Entretien avec Yusuf Kulmiye et Rafaella Simonetti •

Pour mieux appréhender l’état des luttes antiracistes en Suisse, Pages de Gauche s’est entretenu avec Yusuf Kulmiye(YK) et Rafaella Simonetti (RS), tout·e·s deux membre du PS/JS et de l’Association des étudiant·e·s afro-descendant·e·s (AEA) de l’Université de Lausanne.

Qu’est-ce que sont les luttes antiracistes pour vous deux?

Rafaella Simonetti: Pour moi cela commence par une lutte quotidienne, pas qu’à travers des associations ou de la politique. Ce sont des réactions que tu dois avoir envers les choses que tu vois. Cela m’est arrivé d’être témoin de racisme et de ne pas avoir réagi, pris défense ou pris parti. J’ai pris conscience que je ne devais plus laisser passer ça. C’est également de s’engager au travers d’associations, de partis politiques et sur les réseaux sociaux. C’est une lutte individuelle et collective pour, en fait, à ne plus avoir à crier dans la rue que la vie des Noir·e·s compte ou que la vie des Arabes compte ou que la vie de qui que ce soit compte. C’est d’arriver à ce point, où il n’y aura plus besoin de le dire et que ce sera un acquis.

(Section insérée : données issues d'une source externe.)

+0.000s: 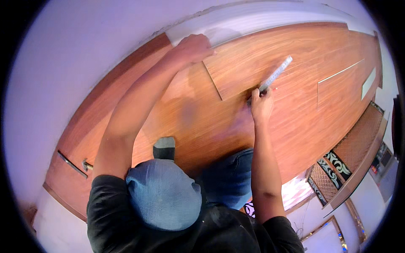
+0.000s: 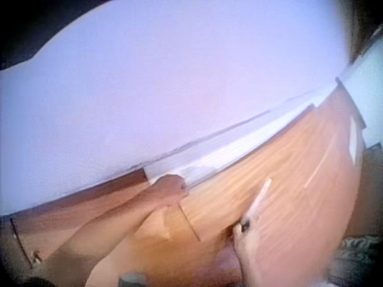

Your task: The person cuts a wooden plank on a table saw, then carries it to the installation site. They fit the plank into place, use a hammer and tapping block to secure it, and measure and mark the plank with a ruler and pencil.

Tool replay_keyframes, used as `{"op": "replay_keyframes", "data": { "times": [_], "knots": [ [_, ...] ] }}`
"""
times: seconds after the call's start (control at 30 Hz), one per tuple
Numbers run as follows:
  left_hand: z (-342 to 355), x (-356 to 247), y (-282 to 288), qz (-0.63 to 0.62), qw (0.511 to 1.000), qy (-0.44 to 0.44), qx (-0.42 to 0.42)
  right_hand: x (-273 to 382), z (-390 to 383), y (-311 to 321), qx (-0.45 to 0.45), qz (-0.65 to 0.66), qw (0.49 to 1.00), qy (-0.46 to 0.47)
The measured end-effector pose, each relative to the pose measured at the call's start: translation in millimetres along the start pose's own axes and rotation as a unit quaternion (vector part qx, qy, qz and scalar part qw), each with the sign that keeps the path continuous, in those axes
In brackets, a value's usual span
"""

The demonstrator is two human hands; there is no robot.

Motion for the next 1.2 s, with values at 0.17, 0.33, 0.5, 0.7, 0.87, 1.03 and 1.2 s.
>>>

Yusuf Kulmiye: Je pense que c’est aussi une volonté de dénoncer un système de domination historiquement ancré dans notre société. C’est également répondre de manière globale à des oppressions vécues au quotidien. Ce n’est pas juste un problème de personnes et d’individus, mais un problème systémique hérité de siècles d’oppression.

Comment militez-vous au quotidien?

RS: En réagissant quand je vois une manifestation de racisme ordinaire. Cela arrive plus souvent que je ne le pensais dans les dialogues que je peux entendre autour de moi. Cela peut n’être que de petites remarques, mais qui constituent des micro-agressions subies tous les jours. Il faut également expliquer. Je suis active à cette fin sur les réseaux sociaux, sur Instagram, j’ai beaucoup de débats et de conversations avec les gens. C’est surtout un travail de déconstruction pour moi. Le travail quotidien consiste également à s’éduquer par soi-même. Si je me retrouve dans une librairie, je vais systématiquement acheter un ouvrage historique sur la colonisation. Je suis obligée de me donner les armes pour lutter contre le racisme, ce qui passe selon moi par l’éducation et le savoir historique, pour pouvoir ensuite les utiliser dans des arguments.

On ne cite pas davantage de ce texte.